At the end of a not-so-successful week one, we braced for week two. The funny thing is that what was previously foreign to Eli became second nature. As we walked in and saw all the children, some hanging on to their parents’ legs, some using their vocal cords to their full extent, Eli already picked up on where he’s headed and consistent with week one, there were tears as we quickly (as is customary) parted ways. Week two did not end up being quite as successful as we hoped. Another call from the director informed us that if Eli was going to keep coming, he will need to be picked up early, at 11 a.m. instead of the normal 12:30 p.m., since he wouldn’t stop crying. Our child excelled to the top of the class as being the best crier and the most maladjusted COVID baby. As we anxiously awaited the call to pick him up, we got a different call. It turns out he was doing great and was welcome to stay until the normal 12:30 p.m. end of the half day. What a relief. Of course, this success was right before a 10-day camp hiatus due to the holiday weekend during which camp is closed.
As we went into week three of camp, we asked friends to keep us in their prayers for a successful week of Tiger Camp. Now, as we embark on the last and final week of camp, reflecting on almost two months, this was truly the best thing that could have happened to the boy. He made friends, learned new skills, was surrounded by teachers who absolutely loved him and began socializing (and picking up a few habits I would rather not) so much so that he looked forward to coming to camp and being embraced by Ms. Tracey or Ms. Shelly (true story!).
My three biggest takeaways from the past few months: 1) Change is good. It should be embraced and welcomed. 2) You’re not reinventing the wheel. Seek help and guidance from people who have done it before. 3) Cherish the time and experience. Enjoy every moment of the bumpy ride, since this is very much only the beginning of the journey called parenting.

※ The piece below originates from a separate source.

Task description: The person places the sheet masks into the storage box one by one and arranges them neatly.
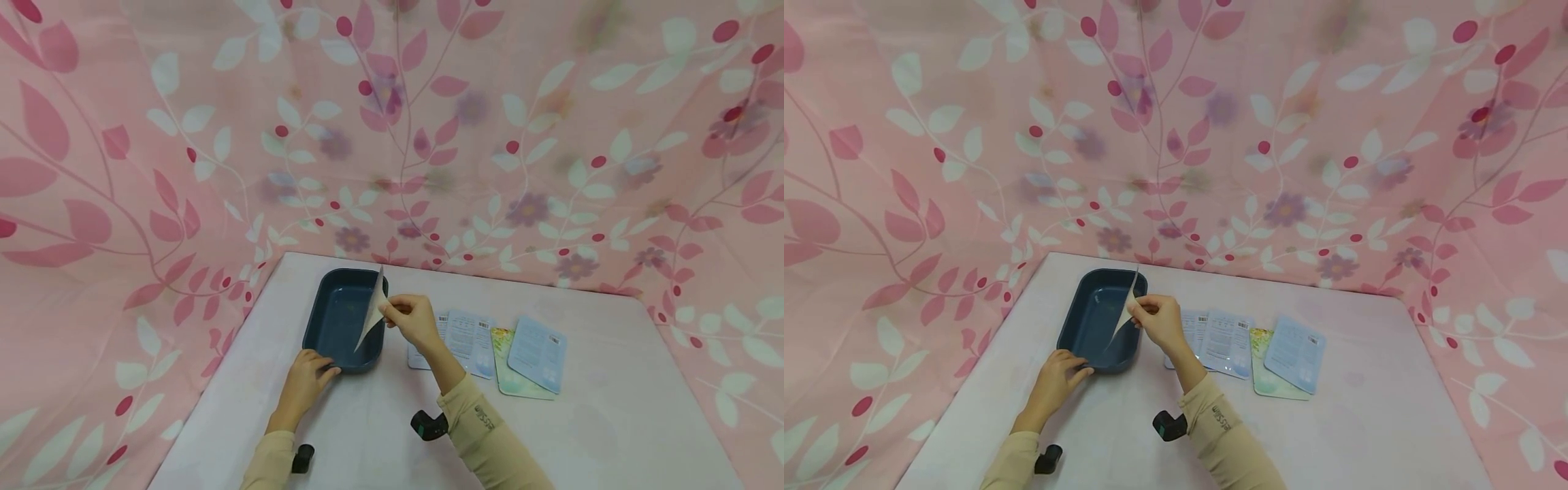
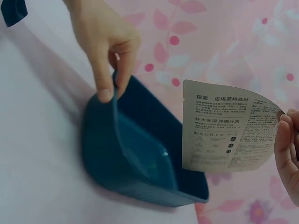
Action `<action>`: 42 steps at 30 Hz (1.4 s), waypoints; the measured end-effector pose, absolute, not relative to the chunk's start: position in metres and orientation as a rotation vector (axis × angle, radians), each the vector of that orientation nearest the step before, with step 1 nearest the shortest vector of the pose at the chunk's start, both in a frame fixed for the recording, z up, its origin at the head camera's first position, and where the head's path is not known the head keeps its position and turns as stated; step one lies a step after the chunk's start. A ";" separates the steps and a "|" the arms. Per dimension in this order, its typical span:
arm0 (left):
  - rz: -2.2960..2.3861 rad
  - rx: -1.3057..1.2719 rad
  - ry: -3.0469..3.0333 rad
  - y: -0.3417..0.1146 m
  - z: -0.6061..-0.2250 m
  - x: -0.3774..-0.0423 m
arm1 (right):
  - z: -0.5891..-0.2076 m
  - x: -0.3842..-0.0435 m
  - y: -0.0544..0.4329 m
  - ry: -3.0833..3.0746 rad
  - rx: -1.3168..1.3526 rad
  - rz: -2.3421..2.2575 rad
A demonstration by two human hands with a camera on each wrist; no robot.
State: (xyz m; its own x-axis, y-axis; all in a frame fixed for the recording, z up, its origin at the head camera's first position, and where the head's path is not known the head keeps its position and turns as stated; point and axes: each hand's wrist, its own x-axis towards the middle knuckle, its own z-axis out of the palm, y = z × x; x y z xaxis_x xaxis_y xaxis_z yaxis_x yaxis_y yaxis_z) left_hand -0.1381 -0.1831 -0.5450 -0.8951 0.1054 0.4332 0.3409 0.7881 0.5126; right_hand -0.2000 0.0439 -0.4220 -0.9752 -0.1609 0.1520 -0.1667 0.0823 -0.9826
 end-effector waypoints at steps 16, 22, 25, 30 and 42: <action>-0.840 -0.346 -2.574 -0.185 -0.547 -0.138 | -0.468 -0.199 0.047 -2.389 0.081 2.137; -0.850 -0.338 -2.582 -0.185 -0.546 -0.138 | -0.485 -0.199 0.038 -2.424 -0.088 2.107; -0.853 -0.344 -2.571 -0.185 -0.548 -0.138 | -0.491 -0.199 0.035 -2.429 -0.098 2.092; -0.854 -0.346 -2.563 -0.184 -0.549 -0.138 | -0.496 -0.199 0.031 -2.453 -0.072 2.069; -0.844 -0.348 -2.569 -0.185 -0.550 -0.138 | -0.505 -0.204 0.009 -2.540 0.079 1.799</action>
State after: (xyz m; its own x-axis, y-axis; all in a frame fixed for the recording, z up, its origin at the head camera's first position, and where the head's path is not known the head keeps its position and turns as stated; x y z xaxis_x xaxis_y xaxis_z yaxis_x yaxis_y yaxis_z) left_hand -0.1380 -0.1847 -0.5502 -0.8839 0.1056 0.4555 0.3553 0.7851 0.5073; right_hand -0.2038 0.0095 -0.5049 -0.9983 -0.0254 0.0518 -0.0573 0.3310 -0.9419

In case you were wondering, we were able to secure an incredible full-time setup for the new year with a new school, where the three covenants we believe in are at the core — love unconditionally and keep the boy safe and well, feed him, and be flexible with us. I would argue that nothing speaks to Jewish values more than the above.
Good luck to all other pandemic, first time parents out there as we’re about to start the new school year. Thank you to all teachers who are committed to our children’s (and parents) success and integration.
Shimon Levy is the chief operating officer of the Milwaukee Jewish Federation.